Amplification of the epidermal‐growth‐factor‐receptor gene correlates with different growth behaviour in human glioblastoma

Abstract

The objective of our study was to determine the frequency of EGF‐receptor‐gene rearrangement in relation to tumour‐growth behaviour in an unselected group of glioma patients. We investigated 73 glial tumours with different grades of malignancy (17 low‐grade gliomas, 14 anaplastic variants, and 42 GBM) by Southern analysis, reverse transcriptase PCR (RT‐PCR) amplification of mRNA, and Western analysis. An amplification of the EGF‐receptor gene was present in 19/42 GBM but in only I anaplastic astrocytoma. By RT‐PCR, 4/19 GBM with gene amplification showed a specific amino‐terminal aberrant splice mutation of 801 bp in addition to undeleted mRNA. By Western analysis, 27/42 GBM showed expression of the EGF‐receptor protein. Protein levels, however, varied among individual tumours. Four GBM containing an aberrant splice mutation exhibited an immunoreactive protein of 130 kDa MW in addition to the normal EGF‐receptor protein p170. All GBM patients underwent surgery followed by a standard course of radiotherapy.
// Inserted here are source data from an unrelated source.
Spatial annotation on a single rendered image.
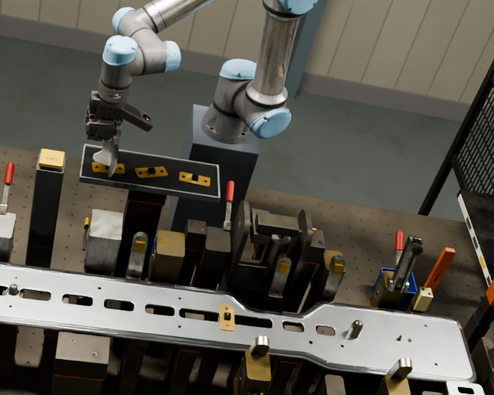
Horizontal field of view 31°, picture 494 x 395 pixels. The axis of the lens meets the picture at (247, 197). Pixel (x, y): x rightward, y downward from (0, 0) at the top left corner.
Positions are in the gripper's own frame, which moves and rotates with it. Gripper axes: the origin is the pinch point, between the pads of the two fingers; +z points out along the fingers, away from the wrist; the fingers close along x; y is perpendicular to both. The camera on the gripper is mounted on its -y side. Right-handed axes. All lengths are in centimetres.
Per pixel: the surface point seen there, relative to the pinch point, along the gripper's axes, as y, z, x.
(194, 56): -80, 110, -227
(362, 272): -92, 49, -9
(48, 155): 15.3, 3.2, -3.8
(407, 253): -76, 2, 29
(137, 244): -6.8, 10.3, 20.8
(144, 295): -9.1, 19.3, 29.9
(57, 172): 12.8, 5.3, 0.5
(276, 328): -42, 19, 40
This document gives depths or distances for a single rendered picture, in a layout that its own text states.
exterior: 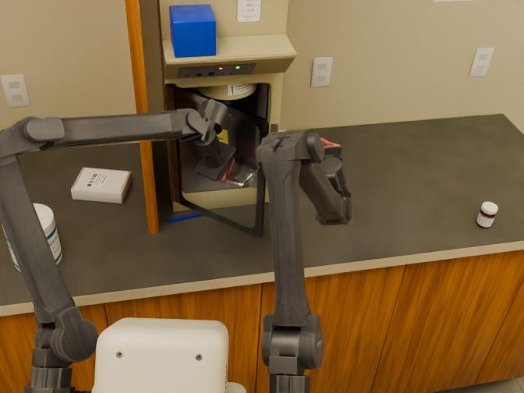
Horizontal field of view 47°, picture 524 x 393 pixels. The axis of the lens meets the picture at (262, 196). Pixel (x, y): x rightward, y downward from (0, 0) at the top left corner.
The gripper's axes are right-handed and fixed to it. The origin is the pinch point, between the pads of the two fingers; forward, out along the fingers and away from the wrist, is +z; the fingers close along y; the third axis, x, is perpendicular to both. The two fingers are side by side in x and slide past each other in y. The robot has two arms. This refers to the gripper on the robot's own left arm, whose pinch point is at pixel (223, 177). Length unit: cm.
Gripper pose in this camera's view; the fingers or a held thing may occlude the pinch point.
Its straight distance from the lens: 157.9
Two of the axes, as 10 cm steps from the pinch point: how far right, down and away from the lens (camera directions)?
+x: 8.5, 3.6, -3.8
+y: -4.9, 8.0, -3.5
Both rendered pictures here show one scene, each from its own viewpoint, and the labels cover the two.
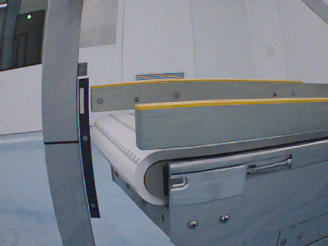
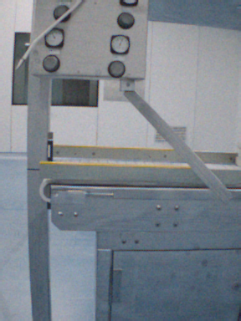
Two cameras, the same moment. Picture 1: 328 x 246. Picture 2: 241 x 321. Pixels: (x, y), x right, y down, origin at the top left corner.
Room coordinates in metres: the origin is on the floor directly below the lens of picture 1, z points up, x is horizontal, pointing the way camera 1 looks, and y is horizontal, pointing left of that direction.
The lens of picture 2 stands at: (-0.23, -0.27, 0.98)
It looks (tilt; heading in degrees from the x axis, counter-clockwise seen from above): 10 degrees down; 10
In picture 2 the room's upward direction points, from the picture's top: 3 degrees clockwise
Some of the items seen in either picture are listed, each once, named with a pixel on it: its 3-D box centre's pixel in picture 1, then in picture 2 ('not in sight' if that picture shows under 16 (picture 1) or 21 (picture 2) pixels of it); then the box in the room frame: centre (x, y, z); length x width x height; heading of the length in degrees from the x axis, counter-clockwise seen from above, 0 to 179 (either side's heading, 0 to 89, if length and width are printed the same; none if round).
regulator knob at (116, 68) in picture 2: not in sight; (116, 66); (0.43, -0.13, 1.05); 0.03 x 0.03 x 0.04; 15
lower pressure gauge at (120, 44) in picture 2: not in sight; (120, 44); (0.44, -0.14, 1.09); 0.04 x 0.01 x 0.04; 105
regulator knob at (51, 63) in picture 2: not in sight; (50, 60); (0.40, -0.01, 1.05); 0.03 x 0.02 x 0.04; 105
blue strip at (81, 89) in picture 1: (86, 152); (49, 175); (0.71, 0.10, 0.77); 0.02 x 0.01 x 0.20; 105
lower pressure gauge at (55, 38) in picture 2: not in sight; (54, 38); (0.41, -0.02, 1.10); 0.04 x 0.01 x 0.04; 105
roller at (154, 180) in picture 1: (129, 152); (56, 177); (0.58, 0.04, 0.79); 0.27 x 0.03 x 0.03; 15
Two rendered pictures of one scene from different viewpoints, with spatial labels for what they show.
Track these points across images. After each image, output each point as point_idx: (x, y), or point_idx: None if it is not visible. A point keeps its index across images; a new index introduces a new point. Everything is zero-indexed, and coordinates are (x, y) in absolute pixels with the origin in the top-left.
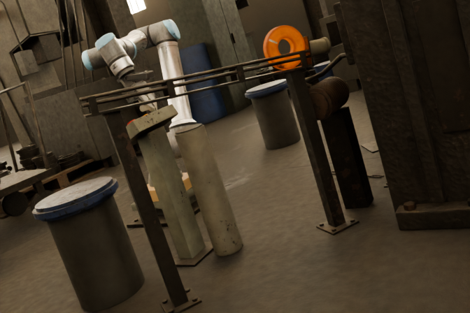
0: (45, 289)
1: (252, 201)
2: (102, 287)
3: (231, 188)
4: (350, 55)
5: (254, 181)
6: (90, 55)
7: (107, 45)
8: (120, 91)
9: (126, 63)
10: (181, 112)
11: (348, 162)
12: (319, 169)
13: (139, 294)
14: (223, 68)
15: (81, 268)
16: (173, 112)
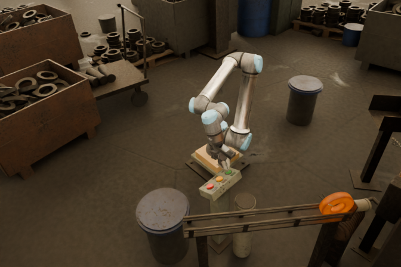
0: (132, 207)
1: (265, 193)
2: (165, 258)
3: (254, 163)
4: (380, 211)
5: (270, 163)
6: (195, 108)
7: (210, 125)
8: (211, 228)
9: (219, 139)
10: (242, 124)
11: (337, 248)
12: (317, 260)
13: (184, 262)
14: (286, 220)
15: (156, 248)
16: (238, 177)
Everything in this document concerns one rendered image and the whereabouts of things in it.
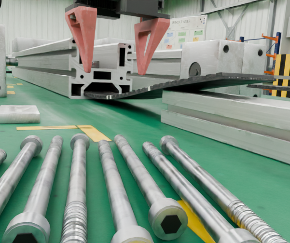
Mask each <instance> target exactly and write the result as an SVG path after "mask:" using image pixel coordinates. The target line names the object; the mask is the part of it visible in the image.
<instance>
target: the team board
mask: <svg viewBox="0 0 290 243"><path fill-rule="evenodd" d="M206 29H207V15H199V16H190V17H182V18H173V19H170V26H169V28H168V30H167V31H166V33H165V35H164V36H163V38H162V40H161V41H160V43H159V45H158V47H157V48H156V51H162V50H177V49H182V44H183V43H186V42H196V41H206Z"/></svg>
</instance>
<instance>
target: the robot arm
mask: <svg viewBox="0 0 290 243"><path fill-rule="evenodd" d="M163 8H164V0H73V4H72V5H70V6H68V7H67V8H65V20H66V22H67V24H68V26H69V29H70V31H71V33H72V35H73V37H74V40H75V42H76V44H77V46H78V49H79V52H80V56H81V60H82V64H83V68H84V71H85V72H86V73H90V72H91V67H92V61H93V51H94V41H95V30H96V20H97V18H104V19H110V20H117V19H120V16H121V14H124V15H130V16H136V17H142V22H141V23H137V24H134V31H135V44H136V56H137V67H138V74H139V75H145V74H146V71H147V69H148V66H149V64H150V61H151V59H152V56H153V54H154V52H155V50H156V48H157V47H158V45H159V43H160V41H161V40H162V38H163V36H164V35H165V33H166V31H167V30H168V28H169V26H170V15H169V14H164V13H158V10H161V9H163ZM149 34H151V35H150V39H149V42H148V46H147V49H146V53H145V54H144V52H145V47H146V42H147V37H148V35H149Z"/></svg>
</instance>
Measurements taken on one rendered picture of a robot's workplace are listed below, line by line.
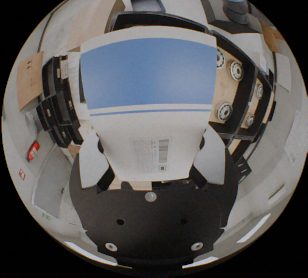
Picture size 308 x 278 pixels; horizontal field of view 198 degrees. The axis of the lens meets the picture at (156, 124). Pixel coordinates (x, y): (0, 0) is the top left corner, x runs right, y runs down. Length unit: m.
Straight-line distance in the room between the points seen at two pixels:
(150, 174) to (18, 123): 2.58
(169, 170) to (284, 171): 3.66
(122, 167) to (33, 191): 2.77
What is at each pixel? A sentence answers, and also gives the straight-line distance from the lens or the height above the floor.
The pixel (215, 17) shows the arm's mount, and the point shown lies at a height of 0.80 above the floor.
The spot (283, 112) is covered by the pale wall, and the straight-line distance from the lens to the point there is 3.48.
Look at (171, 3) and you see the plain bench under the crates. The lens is 0.70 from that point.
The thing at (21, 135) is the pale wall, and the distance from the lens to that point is 2.61.
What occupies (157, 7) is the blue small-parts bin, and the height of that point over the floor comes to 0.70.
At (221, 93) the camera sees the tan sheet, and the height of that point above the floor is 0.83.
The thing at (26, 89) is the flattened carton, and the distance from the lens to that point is 2.53.
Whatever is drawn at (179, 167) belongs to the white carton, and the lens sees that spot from 0.15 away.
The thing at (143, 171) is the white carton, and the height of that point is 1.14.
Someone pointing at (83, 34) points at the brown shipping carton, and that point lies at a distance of 0.50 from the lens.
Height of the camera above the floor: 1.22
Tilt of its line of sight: 58 degrees down
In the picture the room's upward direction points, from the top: 175 degrees clockwise
Neuroradiological follow‐up in 31/42 GBM patients consisted of bimonthly MRJ examinations. There was a statistically significant difference in the mean latency period until tumour regrowth of patients suffering from GBM with and without EGF‐receptor‐gene amplification (9 weeks vs. 32 weeks). Our data indicate more rapid tumour regrowth kinetics of GBM with amplified EGF receptor genes in vivo.